**Directions:** Return all lines of the data in which the string "blue" occurs.

[Opening Available records section]

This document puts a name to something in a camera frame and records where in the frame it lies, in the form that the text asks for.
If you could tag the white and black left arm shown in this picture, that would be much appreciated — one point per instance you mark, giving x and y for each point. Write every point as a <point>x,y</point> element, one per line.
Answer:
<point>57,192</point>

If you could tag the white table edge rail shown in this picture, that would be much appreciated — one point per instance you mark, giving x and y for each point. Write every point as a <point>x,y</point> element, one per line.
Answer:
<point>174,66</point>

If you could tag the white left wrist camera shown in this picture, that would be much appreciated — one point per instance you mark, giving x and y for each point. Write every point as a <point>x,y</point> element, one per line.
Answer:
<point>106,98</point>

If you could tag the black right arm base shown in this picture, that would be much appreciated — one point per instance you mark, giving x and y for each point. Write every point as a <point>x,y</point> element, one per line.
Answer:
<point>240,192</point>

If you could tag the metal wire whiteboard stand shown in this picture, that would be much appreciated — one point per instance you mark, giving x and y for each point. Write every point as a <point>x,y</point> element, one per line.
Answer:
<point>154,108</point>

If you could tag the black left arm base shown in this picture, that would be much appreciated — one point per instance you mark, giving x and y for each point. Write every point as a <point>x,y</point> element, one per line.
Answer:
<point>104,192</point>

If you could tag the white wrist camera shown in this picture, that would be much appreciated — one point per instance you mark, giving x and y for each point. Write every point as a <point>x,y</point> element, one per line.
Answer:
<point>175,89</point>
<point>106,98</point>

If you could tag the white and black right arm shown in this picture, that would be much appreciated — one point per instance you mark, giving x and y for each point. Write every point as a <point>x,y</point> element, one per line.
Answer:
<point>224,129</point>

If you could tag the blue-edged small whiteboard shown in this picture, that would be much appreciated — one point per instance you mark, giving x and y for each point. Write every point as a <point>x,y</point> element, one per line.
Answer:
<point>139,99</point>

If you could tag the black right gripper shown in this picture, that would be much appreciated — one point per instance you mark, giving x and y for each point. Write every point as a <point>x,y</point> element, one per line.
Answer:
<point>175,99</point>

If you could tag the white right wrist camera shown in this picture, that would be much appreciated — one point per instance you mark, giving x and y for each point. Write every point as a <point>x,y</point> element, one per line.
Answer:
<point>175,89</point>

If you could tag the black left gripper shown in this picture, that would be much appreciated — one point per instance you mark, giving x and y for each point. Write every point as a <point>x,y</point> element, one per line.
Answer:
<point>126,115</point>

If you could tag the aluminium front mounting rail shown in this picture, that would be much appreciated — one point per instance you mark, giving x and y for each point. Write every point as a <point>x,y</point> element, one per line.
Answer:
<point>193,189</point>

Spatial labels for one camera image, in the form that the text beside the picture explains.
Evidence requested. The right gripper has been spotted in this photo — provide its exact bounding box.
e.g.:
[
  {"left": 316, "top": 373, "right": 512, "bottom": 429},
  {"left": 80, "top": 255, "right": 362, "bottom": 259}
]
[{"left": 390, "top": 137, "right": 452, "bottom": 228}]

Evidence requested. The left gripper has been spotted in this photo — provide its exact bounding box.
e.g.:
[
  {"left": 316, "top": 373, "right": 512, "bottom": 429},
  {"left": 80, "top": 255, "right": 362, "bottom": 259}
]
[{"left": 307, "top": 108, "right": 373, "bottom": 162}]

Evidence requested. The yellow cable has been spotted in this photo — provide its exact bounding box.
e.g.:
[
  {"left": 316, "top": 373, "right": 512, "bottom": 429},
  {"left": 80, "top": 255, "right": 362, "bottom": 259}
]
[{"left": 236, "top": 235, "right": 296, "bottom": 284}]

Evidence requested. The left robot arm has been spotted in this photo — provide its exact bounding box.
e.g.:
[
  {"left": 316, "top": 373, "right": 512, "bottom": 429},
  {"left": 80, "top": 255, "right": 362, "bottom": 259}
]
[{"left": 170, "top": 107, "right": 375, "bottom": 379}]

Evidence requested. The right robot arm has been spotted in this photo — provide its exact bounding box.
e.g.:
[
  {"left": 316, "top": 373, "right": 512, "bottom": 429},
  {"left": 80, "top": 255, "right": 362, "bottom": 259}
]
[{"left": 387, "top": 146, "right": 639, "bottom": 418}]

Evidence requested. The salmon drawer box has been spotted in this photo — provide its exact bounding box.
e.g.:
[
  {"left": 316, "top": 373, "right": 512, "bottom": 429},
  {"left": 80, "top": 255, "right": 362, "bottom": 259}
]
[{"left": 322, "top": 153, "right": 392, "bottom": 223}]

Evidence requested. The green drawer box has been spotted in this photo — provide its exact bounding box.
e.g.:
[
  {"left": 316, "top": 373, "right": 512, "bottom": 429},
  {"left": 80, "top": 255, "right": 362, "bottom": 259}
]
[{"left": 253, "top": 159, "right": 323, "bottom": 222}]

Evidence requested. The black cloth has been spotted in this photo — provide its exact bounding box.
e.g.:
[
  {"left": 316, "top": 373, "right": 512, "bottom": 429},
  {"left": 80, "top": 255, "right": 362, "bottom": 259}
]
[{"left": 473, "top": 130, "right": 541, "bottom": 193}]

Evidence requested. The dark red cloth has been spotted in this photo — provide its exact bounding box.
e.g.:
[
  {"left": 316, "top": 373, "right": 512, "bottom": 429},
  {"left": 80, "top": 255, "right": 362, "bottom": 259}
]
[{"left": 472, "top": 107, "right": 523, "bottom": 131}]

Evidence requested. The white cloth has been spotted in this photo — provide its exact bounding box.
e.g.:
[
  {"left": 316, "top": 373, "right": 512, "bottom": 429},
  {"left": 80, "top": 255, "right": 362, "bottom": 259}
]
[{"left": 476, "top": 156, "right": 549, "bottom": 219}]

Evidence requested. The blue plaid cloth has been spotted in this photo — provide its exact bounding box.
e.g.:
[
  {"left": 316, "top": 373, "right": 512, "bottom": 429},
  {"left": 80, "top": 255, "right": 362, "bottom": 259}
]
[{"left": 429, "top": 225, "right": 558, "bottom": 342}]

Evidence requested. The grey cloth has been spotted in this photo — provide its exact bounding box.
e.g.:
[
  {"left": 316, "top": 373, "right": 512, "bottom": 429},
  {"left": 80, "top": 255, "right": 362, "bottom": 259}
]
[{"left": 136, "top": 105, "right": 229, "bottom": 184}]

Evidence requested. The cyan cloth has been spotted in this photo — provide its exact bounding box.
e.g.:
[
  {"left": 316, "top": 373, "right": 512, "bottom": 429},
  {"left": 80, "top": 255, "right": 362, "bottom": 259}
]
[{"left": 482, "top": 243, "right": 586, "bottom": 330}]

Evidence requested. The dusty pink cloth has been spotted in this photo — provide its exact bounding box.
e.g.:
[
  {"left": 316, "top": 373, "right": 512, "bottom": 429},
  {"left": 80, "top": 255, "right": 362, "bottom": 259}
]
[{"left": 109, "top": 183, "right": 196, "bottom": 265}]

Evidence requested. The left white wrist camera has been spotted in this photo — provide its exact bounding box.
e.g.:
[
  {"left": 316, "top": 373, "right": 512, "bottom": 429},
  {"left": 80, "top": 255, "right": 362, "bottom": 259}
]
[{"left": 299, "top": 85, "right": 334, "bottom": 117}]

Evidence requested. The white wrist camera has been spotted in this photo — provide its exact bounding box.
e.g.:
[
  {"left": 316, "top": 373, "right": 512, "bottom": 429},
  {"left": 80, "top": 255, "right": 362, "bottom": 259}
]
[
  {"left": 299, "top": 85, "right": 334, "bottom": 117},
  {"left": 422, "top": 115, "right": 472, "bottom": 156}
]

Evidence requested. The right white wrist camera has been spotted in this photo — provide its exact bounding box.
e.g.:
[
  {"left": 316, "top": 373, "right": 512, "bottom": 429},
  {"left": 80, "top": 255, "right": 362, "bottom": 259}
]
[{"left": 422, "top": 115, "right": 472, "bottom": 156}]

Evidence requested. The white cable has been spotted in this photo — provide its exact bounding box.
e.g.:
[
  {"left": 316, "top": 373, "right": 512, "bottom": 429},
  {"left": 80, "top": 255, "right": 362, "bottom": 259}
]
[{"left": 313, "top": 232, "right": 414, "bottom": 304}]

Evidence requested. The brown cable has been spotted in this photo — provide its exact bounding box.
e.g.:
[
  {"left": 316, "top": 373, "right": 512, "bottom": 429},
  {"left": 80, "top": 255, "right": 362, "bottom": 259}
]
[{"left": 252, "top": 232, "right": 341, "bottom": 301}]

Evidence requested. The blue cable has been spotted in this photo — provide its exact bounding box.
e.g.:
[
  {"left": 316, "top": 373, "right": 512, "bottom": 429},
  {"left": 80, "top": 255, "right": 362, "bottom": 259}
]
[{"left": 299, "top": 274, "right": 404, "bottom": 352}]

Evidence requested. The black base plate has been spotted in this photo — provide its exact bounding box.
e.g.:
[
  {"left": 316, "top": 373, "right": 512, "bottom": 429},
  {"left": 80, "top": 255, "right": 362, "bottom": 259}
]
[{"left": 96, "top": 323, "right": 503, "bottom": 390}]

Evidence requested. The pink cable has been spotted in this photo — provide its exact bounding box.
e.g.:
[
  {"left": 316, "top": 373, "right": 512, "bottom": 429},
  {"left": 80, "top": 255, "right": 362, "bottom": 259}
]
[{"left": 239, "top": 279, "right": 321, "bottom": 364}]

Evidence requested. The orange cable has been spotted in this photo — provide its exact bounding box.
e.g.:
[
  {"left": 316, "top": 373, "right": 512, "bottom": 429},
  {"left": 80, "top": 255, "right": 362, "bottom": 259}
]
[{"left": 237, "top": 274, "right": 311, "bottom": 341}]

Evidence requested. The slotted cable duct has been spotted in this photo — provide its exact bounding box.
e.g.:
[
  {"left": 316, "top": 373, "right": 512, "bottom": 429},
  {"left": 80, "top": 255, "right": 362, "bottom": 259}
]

[Closing Available records section]
[Opening Available records section]

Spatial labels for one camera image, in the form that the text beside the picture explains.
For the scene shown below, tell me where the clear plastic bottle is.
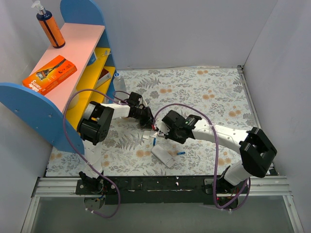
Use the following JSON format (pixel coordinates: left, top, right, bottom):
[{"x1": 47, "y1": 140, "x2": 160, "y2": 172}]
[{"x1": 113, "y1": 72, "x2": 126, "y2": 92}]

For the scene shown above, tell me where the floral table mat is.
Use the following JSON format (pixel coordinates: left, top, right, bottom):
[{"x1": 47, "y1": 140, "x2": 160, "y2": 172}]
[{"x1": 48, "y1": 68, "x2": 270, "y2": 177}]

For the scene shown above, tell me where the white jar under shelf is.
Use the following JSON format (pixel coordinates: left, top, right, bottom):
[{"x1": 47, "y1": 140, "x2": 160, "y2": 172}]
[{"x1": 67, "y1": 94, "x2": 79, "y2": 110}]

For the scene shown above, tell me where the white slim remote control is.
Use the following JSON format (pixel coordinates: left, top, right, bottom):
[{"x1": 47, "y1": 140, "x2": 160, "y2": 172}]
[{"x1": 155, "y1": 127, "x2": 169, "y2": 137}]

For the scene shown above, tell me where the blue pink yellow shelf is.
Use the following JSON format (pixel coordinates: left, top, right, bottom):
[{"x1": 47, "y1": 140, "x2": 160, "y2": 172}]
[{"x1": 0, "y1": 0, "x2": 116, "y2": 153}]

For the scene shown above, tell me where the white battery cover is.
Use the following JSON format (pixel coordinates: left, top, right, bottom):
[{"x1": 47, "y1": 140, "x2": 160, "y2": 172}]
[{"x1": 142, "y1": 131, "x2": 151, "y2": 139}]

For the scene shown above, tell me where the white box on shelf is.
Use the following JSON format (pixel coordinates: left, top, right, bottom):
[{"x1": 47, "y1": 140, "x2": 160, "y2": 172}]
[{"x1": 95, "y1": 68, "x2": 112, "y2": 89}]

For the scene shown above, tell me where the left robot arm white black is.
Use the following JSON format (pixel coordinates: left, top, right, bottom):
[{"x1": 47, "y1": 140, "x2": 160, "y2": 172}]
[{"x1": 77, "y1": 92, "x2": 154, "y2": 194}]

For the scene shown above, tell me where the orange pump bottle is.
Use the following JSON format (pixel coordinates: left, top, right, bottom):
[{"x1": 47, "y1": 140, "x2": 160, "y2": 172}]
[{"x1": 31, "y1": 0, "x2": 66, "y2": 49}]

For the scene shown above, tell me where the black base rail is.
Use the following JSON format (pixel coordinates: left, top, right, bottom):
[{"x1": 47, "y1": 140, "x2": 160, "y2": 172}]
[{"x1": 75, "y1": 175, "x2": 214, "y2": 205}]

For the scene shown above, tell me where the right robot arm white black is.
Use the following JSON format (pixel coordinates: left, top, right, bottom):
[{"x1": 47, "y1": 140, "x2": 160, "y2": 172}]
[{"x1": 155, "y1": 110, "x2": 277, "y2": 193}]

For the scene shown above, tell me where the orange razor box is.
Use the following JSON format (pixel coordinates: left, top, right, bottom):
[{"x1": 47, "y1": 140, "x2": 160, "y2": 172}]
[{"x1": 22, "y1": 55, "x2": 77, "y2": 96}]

[Closing Available records section]
[Opening Available records section]

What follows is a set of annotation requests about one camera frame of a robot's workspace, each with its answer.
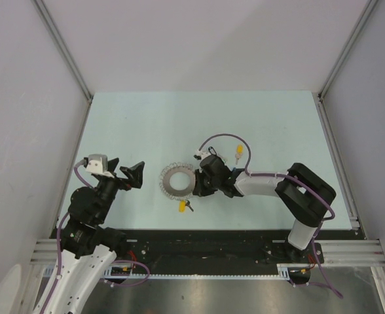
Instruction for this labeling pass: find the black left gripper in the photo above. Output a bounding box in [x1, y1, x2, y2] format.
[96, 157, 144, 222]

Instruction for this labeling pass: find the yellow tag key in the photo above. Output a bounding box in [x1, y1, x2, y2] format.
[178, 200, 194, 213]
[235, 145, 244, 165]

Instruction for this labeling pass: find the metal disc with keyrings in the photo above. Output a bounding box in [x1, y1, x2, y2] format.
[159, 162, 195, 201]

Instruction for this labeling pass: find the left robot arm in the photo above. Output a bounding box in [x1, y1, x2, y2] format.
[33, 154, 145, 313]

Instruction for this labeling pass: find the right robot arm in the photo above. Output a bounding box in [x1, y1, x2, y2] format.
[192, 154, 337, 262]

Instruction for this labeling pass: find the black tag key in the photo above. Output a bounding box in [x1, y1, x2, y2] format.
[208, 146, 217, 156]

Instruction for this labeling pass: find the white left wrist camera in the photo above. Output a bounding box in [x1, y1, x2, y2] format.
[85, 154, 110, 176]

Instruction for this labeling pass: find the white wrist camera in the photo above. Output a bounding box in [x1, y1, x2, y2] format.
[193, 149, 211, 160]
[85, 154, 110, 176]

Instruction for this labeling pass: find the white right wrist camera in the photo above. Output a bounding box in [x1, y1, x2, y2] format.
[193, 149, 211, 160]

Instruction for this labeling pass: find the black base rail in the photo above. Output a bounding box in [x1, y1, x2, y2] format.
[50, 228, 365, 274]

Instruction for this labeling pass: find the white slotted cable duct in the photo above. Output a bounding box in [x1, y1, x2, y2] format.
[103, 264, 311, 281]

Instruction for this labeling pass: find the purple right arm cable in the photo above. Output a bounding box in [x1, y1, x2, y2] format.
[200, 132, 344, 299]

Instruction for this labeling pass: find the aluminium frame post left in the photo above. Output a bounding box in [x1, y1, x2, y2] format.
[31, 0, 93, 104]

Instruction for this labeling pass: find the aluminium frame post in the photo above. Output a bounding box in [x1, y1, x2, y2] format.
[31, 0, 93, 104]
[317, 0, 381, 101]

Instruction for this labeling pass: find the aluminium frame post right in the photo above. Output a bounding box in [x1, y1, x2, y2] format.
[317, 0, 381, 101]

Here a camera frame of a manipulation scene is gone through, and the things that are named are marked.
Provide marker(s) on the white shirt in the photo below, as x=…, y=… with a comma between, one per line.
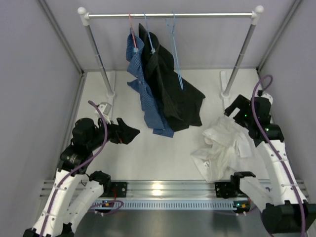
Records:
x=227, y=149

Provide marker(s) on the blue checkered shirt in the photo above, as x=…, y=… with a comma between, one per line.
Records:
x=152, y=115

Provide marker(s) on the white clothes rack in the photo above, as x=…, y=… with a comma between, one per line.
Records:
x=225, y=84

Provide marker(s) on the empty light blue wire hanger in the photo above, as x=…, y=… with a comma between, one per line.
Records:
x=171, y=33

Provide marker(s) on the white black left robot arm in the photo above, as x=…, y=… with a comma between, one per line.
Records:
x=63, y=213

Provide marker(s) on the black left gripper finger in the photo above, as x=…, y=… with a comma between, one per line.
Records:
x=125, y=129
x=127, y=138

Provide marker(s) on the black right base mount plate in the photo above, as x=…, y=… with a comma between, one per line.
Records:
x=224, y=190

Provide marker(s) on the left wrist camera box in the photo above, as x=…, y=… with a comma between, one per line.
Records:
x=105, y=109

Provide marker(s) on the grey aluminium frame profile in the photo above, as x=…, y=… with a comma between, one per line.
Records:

[Closing Available records section]

**Worked solution:**
If you could tag the blue-edged small whiteboard shown in this picture, that would be much appreciated — one point per instance you mark, giving x and y for each point. Write every point as a <point>x,y</point> element, one per line.
Evidence requested. The blue plaid cloth has been spotted in this photo — provide its exact bounding box.
Evidence requested. The blue cable has been spotted in this photo — provide its exact bounding box.
For the scene shown above, tell me where the blue pink yellow shelf is.
Provide marker(s) on the blue checkered shirt in the photo above, as x=…, y=… with a comma between, one per line.
Provide marker(s) on the empty light blue wire hanger in the photo above, as x=…, y=… with a comma between, one per line.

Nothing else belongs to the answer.